* [What is required]:
Skip the pictures. Set down, word for word, the lines from the start of the material up to and including the line with "Target: blue padding".

* [Material for the task]:
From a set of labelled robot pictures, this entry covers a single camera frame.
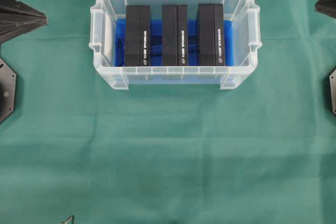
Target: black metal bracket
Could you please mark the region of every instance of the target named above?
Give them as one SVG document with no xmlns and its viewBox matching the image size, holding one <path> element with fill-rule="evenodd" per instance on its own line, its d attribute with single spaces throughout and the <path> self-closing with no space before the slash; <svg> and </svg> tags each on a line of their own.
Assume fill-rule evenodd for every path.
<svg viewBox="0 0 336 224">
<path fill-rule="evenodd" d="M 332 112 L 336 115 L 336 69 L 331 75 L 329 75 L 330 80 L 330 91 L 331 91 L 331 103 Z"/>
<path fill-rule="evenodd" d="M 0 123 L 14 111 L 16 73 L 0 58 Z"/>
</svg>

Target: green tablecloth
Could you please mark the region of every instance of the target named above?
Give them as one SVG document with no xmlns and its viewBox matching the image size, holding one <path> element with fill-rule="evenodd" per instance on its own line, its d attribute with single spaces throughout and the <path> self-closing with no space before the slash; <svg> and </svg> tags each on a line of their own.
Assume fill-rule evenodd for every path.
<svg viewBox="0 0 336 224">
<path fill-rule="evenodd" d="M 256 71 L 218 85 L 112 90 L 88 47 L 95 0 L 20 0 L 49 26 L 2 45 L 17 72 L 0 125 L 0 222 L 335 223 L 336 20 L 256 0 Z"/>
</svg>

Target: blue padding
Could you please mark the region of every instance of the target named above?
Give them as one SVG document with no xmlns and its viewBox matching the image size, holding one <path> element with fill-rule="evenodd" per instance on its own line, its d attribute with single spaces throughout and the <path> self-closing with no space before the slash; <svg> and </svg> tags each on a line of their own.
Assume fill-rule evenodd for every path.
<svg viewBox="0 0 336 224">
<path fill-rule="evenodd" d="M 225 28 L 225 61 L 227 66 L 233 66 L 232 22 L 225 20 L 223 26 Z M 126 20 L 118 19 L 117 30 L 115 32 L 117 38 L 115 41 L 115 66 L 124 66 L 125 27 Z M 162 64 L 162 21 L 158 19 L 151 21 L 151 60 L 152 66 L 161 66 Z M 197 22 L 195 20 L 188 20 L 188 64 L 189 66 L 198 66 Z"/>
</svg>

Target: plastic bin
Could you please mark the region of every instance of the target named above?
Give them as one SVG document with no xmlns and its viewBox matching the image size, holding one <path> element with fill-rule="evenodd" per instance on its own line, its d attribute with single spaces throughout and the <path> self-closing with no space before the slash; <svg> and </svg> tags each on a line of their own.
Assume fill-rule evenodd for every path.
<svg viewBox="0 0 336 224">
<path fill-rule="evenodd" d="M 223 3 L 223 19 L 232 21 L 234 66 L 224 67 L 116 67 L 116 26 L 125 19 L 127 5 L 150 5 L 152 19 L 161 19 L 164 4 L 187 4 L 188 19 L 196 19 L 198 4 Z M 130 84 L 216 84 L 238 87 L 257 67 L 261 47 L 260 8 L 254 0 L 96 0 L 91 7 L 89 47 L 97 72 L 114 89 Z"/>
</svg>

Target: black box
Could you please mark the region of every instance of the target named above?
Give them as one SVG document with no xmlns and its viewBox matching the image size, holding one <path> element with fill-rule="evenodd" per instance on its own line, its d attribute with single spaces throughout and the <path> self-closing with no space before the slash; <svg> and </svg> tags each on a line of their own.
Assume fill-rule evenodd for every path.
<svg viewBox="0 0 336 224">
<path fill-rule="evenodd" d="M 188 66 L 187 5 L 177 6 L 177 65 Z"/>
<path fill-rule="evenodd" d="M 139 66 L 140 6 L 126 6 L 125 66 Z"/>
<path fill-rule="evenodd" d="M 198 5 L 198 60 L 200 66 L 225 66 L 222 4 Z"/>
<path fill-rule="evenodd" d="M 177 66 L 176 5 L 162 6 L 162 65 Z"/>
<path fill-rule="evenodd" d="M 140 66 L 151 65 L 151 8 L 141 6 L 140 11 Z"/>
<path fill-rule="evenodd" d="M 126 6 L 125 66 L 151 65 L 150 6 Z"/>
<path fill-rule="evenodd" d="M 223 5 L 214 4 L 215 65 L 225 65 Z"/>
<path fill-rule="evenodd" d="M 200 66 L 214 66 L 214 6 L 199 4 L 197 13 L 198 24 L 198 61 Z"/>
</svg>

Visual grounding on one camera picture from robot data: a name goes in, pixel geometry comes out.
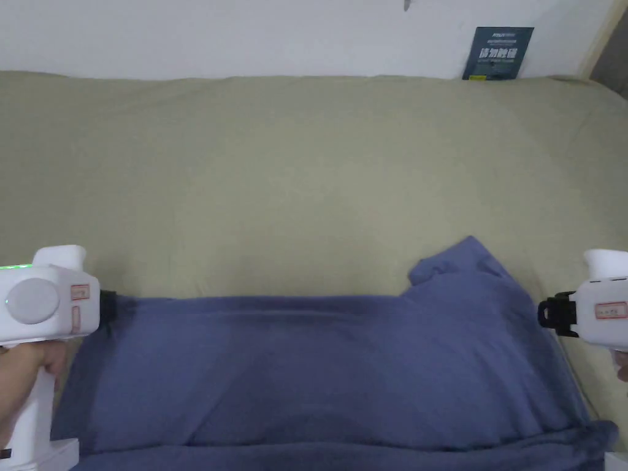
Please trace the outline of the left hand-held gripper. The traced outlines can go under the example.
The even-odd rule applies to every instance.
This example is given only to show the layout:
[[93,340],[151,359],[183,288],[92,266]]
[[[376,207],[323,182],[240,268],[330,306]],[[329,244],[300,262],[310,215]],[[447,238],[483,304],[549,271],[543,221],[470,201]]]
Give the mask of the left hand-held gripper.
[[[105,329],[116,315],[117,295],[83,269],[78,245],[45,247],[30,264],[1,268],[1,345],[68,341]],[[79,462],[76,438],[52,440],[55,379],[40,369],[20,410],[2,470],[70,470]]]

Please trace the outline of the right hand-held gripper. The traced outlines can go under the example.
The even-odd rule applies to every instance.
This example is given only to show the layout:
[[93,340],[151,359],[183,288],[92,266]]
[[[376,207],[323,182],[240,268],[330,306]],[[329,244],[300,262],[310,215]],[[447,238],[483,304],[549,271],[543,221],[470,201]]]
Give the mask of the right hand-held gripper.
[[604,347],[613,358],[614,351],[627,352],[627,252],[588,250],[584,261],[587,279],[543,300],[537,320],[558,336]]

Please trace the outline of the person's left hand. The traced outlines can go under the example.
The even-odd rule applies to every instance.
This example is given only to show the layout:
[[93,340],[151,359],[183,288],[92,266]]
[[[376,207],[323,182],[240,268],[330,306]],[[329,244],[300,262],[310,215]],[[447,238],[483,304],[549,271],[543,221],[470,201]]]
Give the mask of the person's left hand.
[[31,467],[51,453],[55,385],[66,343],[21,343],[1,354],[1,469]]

* [Solved exercise]:
From a set of labelled robot pictures, this entry covers a single camera frame.
Target: black metal bracket
Could you please mark the region of every instance of the target named above?
Give them as one SVG document with no xmlns and its viewBox matching the image size, holding one <path> element with fill-rule="evenodd" per instance on its own line, its d attribute with single spaces throughout and the <path> self-closing with no space before the slash; <svg> and </svg> tags each on a line of their own.
Assume fill-rule evenodd for every path.
<svg viewBox="0 0 336 224">
<path fill-rule="evenodd" d="M 332 112 L 336 115 L 336 69 L 331 75 L 329 75 L 330 80 L 330 91 L 331 91 L 331 103 Z"/>
<path fill-rule="evenodd" d="M 0 123 L 14 111 L 16 73 L 0 58 Z"/>
</svg>

Target: green tablecloth
Could you please mark the region of every instance of the target named above?
Give them as one SVG document with no xmlns and its viewBox matching the image size, holding one <path> element with fill-rule="evenodd" per instance on its own line, its d attribute with single spaces throughout and the <path> self-closing with no space before the slash; <svg> and </svg> tags each on a line of their own.
Assume fill-rule evenodd for every path.
<svg viewBox="0 0 336 224">
<path fill-rule="evenodd" d="M 256 71 L 218 85 L 112 90 L 88 47 L 95 0 L 20 0 L 49 26 L 2 45 L 17 72 L 0 125 L 0 222 L 335 223 L 336 20 L 256 0 Z"/>
</svg>

Target: blue padding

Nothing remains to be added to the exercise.